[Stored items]
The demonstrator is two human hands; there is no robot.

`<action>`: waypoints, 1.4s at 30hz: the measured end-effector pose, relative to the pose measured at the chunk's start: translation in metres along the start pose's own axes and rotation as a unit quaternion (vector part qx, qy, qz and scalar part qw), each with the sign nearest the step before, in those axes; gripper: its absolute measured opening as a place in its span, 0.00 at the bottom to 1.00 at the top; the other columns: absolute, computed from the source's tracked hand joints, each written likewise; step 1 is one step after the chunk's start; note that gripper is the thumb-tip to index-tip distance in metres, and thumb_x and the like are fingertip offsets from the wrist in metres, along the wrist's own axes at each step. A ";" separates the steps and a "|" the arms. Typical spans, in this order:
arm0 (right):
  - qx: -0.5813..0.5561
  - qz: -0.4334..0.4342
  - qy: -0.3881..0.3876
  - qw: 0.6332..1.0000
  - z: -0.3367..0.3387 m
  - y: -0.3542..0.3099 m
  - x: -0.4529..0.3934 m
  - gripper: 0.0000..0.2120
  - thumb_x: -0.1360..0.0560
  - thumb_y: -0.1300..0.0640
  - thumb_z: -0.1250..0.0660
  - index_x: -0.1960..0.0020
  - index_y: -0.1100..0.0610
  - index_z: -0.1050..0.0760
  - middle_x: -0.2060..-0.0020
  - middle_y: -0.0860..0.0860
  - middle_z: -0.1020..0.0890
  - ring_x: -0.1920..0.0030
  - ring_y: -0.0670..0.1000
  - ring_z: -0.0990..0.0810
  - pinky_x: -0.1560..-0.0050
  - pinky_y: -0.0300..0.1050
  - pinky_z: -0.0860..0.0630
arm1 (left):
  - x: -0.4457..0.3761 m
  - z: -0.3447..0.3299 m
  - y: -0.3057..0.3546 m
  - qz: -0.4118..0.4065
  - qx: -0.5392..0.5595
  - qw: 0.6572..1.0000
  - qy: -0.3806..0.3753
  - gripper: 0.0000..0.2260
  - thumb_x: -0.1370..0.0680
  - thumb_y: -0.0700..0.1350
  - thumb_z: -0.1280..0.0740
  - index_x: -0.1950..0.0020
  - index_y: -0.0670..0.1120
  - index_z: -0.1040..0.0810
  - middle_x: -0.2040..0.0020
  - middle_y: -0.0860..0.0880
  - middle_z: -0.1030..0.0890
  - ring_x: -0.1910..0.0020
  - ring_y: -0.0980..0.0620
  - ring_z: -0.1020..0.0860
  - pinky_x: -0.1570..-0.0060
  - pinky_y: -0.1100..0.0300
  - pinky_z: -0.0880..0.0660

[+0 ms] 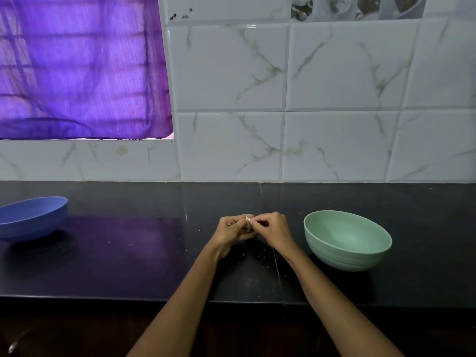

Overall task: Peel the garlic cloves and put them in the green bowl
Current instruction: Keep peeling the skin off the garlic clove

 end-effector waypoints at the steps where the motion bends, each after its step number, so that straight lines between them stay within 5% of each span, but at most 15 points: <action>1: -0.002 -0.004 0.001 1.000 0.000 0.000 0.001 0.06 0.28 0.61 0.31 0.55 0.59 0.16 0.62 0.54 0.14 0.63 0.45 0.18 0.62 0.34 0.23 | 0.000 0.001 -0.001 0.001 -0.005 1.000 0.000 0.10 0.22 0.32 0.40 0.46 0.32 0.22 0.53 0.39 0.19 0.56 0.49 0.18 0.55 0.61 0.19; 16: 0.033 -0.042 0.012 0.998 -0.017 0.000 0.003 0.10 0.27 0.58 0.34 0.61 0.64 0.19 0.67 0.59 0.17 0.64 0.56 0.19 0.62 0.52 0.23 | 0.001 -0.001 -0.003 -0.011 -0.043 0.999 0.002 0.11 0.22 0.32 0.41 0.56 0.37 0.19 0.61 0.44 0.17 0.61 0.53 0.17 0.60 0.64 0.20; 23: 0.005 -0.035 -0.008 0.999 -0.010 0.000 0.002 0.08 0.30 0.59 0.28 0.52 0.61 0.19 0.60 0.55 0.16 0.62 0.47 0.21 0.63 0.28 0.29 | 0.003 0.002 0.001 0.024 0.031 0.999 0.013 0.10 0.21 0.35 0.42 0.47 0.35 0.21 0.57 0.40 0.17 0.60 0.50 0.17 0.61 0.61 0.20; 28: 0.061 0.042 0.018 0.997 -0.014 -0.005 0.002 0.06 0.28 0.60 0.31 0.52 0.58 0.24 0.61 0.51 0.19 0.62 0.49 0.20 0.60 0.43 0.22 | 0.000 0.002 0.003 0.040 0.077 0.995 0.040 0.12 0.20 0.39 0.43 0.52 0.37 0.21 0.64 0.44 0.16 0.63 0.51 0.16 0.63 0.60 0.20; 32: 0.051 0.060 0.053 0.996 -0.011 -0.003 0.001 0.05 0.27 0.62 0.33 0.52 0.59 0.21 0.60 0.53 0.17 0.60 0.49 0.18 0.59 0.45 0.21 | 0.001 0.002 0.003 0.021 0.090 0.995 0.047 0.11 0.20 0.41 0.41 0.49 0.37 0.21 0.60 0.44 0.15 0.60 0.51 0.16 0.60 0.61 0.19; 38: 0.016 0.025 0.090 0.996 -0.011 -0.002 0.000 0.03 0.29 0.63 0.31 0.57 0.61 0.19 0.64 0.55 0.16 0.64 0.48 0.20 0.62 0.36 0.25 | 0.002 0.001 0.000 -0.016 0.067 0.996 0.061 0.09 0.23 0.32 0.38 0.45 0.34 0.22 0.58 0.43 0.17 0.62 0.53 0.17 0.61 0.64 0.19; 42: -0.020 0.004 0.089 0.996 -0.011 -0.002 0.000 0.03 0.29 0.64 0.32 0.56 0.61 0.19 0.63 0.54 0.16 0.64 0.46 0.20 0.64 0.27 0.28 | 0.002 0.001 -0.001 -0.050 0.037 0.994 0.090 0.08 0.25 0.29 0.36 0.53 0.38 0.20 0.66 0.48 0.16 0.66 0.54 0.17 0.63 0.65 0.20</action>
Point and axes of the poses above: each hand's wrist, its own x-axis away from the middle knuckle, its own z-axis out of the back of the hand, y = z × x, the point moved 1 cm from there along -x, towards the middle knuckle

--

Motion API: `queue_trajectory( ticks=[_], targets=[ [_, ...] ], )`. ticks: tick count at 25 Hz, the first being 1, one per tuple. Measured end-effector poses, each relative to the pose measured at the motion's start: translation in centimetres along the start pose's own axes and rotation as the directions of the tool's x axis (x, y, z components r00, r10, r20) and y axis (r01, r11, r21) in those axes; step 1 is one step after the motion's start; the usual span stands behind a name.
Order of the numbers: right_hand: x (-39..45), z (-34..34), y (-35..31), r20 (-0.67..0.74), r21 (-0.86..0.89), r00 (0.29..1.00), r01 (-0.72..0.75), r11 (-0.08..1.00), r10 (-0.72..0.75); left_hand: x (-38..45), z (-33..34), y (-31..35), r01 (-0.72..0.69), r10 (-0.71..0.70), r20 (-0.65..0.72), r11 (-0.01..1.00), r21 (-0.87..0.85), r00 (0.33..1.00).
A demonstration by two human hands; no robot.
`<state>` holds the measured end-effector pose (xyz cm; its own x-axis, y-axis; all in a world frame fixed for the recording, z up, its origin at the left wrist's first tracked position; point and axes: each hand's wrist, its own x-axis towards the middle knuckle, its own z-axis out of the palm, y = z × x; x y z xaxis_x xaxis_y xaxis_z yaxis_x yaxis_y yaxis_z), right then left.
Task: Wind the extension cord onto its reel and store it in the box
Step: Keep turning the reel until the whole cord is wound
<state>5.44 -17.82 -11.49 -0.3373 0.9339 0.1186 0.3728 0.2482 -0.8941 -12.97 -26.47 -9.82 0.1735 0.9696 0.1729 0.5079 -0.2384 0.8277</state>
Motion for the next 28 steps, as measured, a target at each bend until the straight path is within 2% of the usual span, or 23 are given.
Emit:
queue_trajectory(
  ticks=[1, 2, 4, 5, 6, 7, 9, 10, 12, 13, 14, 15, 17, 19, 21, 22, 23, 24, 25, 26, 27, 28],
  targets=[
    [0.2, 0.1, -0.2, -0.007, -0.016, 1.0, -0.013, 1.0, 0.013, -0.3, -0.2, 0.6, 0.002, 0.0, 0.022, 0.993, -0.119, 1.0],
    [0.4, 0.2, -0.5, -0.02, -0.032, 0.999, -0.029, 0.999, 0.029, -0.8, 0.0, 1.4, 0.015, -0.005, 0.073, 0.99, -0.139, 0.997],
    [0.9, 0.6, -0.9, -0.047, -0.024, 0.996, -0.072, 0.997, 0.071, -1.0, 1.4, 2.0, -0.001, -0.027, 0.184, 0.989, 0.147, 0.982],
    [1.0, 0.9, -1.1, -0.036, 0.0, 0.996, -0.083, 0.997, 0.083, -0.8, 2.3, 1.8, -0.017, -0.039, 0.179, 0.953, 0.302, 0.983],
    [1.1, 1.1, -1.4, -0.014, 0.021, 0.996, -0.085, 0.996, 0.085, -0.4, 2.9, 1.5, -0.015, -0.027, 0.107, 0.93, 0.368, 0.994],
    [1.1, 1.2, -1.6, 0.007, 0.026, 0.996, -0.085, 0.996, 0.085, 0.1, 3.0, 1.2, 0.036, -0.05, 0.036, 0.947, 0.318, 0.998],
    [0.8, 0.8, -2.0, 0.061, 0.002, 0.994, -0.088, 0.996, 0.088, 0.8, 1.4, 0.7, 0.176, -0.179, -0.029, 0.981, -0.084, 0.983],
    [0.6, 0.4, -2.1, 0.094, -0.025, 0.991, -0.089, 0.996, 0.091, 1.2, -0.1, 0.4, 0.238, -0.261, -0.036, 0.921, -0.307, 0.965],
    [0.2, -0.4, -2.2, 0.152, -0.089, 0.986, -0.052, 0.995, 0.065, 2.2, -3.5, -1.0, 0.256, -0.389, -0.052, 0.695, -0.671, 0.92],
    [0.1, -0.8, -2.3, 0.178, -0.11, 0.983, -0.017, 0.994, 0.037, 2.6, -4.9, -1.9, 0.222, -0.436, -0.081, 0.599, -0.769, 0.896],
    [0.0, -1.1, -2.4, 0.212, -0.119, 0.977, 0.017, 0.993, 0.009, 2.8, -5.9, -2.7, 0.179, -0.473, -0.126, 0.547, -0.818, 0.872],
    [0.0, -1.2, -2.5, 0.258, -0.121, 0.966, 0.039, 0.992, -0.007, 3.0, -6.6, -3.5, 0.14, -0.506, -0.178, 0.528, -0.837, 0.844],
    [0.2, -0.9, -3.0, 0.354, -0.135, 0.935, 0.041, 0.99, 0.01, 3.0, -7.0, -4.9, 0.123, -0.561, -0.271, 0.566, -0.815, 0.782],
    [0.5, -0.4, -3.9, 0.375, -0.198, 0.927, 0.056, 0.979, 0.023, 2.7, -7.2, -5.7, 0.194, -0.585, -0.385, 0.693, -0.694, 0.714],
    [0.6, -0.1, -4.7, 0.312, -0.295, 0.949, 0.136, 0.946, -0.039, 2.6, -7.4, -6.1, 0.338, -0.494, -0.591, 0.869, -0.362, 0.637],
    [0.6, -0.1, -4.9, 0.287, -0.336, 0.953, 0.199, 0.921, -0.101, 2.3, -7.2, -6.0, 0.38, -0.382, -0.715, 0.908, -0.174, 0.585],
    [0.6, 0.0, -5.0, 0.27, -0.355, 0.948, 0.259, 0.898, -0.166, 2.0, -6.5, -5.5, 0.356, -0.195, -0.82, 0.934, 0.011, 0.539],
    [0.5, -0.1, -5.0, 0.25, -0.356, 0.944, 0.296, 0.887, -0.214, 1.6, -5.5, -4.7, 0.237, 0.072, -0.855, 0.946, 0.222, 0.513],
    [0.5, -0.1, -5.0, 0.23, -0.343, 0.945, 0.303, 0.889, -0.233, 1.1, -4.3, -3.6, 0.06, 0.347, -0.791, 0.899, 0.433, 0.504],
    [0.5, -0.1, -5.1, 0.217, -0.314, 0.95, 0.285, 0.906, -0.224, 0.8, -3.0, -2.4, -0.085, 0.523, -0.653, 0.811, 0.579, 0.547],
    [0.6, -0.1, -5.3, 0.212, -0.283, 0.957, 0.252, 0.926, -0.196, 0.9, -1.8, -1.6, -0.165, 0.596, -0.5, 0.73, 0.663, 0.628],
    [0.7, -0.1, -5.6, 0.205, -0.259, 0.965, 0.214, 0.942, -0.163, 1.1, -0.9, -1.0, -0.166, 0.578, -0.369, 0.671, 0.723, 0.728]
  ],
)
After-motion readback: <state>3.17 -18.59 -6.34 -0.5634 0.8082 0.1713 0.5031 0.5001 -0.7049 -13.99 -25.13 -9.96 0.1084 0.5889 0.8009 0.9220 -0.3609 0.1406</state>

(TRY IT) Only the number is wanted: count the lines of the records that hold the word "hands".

(EXERCISE OUTPUT) 2